Lorsque le jeu se poursuit, Maria l’amante (Chiara Mastroianni) rejoint son mari Richard (Benjamin Biolay), comme si de rien n’était. Le mari surprend les textos de l’amant ; s’ensuit une explication, puis une rupture, au terme de laquelle Maria quitte le domicile conjugal et s’engouffre dans l’hôtel situé sur la rue d’en face pour y louer la chambre 212, celle dont la fenêtre donne opportunément sur son propre appartement, d’où elle peut observer les allées et venues de l’époux éploré. Et c’est ici qu’il faudrait se taire, que l’inattendu surgit. Il suffit de dire que la chambre 212 devient la métaphore d’un espace mental en pleine ébullition, celui d’une femme qui souhaite faire le point sur son couple, sur sa façon d’aimer, sur la réalité même de cet amour. Dans cette chambre vont s’agiter les fantômes du passé, devenus fantasmes du présent ; dans cette chambre se creuse une profondeur de champ où s’emboîtent les temporalités, comme autant de portes ouvertes sur un passé de plus en plus lointain (ainsi de cette scène où la mère de Maria surgit dans l’encadrement d’une porte, avant d’être elle-même interpellée par le fantôme de sa propre mère) ; dans cette chambre se livre un combat à vue entre les instances de la conscience, un surmoi ripoliné en Aznavour de pacotille, des pulsions sexuelles tenues en éveil par le corps dénudé d’un Richard juvénile (Vincent Lacoste).

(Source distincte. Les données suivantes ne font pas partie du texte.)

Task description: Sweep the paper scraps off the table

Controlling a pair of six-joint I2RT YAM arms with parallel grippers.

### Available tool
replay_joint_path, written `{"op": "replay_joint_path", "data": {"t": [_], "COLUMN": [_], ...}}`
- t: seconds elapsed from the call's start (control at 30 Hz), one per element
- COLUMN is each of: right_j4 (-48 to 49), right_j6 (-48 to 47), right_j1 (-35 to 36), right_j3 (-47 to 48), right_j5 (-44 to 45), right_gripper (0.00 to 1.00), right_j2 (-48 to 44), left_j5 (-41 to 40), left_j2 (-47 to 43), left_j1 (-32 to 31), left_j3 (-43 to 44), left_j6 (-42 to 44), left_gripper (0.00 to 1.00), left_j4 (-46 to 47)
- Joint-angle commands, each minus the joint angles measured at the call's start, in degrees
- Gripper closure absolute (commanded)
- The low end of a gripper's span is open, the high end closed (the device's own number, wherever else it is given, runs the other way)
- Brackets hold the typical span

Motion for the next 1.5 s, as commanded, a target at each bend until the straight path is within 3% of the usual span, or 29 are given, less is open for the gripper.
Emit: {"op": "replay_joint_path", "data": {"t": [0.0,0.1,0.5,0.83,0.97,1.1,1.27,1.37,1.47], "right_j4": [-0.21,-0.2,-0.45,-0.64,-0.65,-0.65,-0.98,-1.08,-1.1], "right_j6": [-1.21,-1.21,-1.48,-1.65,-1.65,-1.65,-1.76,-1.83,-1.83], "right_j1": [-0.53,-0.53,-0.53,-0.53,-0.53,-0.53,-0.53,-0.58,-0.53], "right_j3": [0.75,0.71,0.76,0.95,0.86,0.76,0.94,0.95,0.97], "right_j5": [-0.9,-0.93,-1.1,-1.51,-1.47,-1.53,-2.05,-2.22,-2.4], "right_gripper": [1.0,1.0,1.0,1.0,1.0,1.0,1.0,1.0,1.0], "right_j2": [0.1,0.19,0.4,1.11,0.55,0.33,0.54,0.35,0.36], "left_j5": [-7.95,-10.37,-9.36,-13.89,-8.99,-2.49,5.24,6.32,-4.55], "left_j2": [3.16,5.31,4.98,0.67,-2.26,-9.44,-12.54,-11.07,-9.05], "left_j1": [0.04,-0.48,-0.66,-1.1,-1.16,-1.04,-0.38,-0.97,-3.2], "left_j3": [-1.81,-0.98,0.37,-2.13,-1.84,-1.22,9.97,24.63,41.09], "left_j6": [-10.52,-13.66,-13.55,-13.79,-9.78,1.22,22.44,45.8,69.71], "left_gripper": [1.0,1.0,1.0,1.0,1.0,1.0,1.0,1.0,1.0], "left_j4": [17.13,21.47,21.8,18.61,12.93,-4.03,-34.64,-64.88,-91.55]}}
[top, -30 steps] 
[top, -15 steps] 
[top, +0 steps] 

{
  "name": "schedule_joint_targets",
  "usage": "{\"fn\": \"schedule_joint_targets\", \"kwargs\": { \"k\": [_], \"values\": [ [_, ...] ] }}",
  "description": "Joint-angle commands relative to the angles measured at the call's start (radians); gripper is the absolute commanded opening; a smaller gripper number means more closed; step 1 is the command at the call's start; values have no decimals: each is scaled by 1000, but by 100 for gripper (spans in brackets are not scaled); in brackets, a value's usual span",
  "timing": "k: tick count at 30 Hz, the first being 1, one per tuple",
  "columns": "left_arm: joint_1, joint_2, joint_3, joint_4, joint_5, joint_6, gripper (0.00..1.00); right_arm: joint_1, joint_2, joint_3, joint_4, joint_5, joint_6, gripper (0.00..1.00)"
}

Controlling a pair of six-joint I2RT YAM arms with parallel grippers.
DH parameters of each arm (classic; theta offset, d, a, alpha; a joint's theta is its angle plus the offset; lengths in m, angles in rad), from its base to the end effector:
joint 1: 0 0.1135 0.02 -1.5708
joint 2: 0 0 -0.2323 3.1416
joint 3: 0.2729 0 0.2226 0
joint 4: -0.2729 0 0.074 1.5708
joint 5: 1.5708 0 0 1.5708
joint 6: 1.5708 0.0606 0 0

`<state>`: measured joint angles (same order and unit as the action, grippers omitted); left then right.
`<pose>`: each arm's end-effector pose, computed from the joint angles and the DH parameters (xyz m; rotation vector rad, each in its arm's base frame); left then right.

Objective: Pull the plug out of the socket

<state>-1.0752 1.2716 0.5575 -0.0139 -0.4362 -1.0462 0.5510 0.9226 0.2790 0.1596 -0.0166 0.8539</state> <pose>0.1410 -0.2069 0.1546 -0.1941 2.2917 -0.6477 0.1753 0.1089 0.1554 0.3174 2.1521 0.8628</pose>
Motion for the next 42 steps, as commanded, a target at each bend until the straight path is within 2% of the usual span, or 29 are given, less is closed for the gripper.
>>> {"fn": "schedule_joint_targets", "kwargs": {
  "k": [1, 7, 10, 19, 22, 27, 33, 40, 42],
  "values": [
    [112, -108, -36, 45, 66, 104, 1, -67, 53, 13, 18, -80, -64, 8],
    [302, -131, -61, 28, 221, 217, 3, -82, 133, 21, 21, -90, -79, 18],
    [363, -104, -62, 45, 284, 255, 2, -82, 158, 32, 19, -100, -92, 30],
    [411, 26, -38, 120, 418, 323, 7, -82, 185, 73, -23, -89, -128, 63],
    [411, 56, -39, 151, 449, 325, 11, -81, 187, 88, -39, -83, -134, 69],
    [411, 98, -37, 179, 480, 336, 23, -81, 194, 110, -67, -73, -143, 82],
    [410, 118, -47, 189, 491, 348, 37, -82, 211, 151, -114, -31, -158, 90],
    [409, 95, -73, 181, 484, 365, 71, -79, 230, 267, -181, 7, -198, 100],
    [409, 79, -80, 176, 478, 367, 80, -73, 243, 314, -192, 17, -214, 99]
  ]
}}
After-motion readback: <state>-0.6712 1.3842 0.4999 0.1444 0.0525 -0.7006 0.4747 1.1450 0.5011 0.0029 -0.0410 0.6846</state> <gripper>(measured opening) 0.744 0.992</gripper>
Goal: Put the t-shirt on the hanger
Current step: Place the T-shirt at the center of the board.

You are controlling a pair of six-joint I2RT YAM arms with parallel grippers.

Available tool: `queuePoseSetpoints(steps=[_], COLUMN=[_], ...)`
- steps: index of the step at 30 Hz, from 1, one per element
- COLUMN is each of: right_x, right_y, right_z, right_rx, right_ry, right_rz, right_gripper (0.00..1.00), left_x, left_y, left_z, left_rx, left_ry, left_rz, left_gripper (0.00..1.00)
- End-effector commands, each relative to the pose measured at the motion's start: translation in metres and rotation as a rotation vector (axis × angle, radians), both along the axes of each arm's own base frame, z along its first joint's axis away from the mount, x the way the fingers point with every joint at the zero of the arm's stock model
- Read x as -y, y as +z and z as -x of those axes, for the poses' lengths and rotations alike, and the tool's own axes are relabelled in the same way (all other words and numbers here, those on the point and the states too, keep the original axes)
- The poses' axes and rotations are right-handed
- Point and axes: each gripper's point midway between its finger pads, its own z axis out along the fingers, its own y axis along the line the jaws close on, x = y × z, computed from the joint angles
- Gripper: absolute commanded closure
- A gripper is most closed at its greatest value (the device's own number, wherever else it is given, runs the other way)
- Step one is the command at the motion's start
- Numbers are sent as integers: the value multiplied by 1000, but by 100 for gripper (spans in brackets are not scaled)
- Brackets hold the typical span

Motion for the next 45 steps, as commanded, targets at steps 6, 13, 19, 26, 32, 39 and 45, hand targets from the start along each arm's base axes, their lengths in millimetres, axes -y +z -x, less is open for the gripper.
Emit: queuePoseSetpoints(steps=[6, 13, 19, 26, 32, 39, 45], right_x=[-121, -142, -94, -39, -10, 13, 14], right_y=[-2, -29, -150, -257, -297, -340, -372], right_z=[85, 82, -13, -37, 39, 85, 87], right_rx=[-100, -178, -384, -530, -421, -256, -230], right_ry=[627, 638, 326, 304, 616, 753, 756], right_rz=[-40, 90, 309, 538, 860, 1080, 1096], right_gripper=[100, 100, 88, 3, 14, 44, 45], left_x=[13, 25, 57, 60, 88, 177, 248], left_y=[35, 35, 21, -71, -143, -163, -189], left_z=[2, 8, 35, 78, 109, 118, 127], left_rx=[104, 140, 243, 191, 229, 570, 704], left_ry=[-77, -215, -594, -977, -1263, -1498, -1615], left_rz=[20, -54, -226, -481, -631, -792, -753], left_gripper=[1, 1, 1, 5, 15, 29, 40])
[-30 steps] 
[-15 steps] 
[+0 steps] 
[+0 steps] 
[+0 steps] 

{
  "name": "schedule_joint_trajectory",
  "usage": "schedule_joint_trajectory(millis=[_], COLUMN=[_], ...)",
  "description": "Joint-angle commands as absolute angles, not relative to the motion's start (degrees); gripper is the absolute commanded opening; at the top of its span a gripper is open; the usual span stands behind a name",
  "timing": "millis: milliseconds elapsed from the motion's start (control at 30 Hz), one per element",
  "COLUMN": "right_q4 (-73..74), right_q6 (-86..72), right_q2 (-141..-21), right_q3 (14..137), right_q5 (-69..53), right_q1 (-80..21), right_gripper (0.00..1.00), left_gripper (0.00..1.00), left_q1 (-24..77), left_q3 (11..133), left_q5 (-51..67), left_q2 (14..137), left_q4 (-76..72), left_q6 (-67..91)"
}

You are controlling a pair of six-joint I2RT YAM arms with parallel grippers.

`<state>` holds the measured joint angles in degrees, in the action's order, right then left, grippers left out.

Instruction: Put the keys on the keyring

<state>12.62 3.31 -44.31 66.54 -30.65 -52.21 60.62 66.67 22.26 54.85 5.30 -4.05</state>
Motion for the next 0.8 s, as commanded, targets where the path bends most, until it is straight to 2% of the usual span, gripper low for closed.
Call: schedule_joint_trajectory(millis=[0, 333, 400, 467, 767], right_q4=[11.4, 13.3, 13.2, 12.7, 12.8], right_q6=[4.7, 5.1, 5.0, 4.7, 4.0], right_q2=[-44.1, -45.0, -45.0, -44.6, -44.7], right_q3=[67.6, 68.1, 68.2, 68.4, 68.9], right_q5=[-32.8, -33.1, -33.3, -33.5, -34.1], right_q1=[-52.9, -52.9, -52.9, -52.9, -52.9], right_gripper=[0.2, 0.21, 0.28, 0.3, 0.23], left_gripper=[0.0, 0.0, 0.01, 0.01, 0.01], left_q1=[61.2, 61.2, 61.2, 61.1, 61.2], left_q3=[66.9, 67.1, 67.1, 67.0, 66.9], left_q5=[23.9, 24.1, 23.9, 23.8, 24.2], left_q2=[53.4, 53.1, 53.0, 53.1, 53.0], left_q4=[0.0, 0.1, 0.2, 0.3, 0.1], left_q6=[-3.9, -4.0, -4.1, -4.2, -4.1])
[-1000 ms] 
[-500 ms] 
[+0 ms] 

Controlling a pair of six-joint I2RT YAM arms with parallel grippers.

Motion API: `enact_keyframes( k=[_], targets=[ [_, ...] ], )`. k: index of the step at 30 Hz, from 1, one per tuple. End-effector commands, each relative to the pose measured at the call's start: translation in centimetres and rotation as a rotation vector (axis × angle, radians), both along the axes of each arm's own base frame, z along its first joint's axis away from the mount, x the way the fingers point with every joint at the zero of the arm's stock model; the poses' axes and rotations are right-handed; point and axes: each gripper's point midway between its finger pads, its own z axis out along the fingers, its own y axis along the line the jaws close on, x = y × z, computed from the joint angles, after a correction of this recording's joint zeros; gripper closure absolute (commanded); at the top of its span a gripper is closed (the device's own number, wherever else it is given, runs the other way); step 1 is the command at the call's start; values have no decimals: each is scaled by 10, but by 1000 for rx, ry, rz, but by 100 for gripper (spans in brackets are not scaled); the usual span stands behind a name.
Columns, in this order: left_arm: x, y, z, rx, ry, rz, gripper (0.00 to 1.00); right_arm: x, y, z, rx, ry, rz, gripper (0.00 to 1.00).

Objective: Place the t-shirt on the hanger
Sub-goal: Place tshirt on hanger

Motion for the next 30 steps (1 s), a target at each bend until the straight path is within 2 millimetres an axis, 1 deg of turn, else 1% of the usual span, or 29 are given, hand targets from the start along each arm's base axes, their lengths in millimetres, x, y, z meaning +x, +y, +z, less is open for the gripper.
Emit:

C’est peu de dire que le réalisateur s’amuse comme un petit fou à la barre de ce vaudeville enchanté, nourri d’une verve marivaudienne, où les portes ne claquent pas, mais battent dans un mouvement sans fin, qui semble mettre en scène la porosité du présent et du passé. Car le jeu auquel il s’adonne en est d’abord un de la transgression : transgression des interdits (une professeure de piano caresse le dos nu de son élève adolescent, qui lui a déclaré sa flamme) ; transgression des niveaux temporels, de la frontière entre le réel et la fiction (par exemple lorsque la professeure de piano inchangée franchit la rue pour aller à la rencontre de Richard, son élève vieilli) ; transgressions formelles au niveau du son (une mélodie commencée au piano par un personnage se prolonge sans pause lorsqu’il se lève et délaisse son clavier…) ou de l’image (Maria et sa rivale se retrouvent en baie de Somme, en plein jour, alors que tout est censé se passer en une nuit…). Christophe Honoré jubile en jouant sur des cadrages en surplomb, qui accentuent la théâtralité du décor. Il utilise des palettes de couleurs très franches pour délimiter les espaces, pour typifier les personnages. Il travaille surtout la bande-son de son film avec une gourmandise qui court parfois le risque de la saturation.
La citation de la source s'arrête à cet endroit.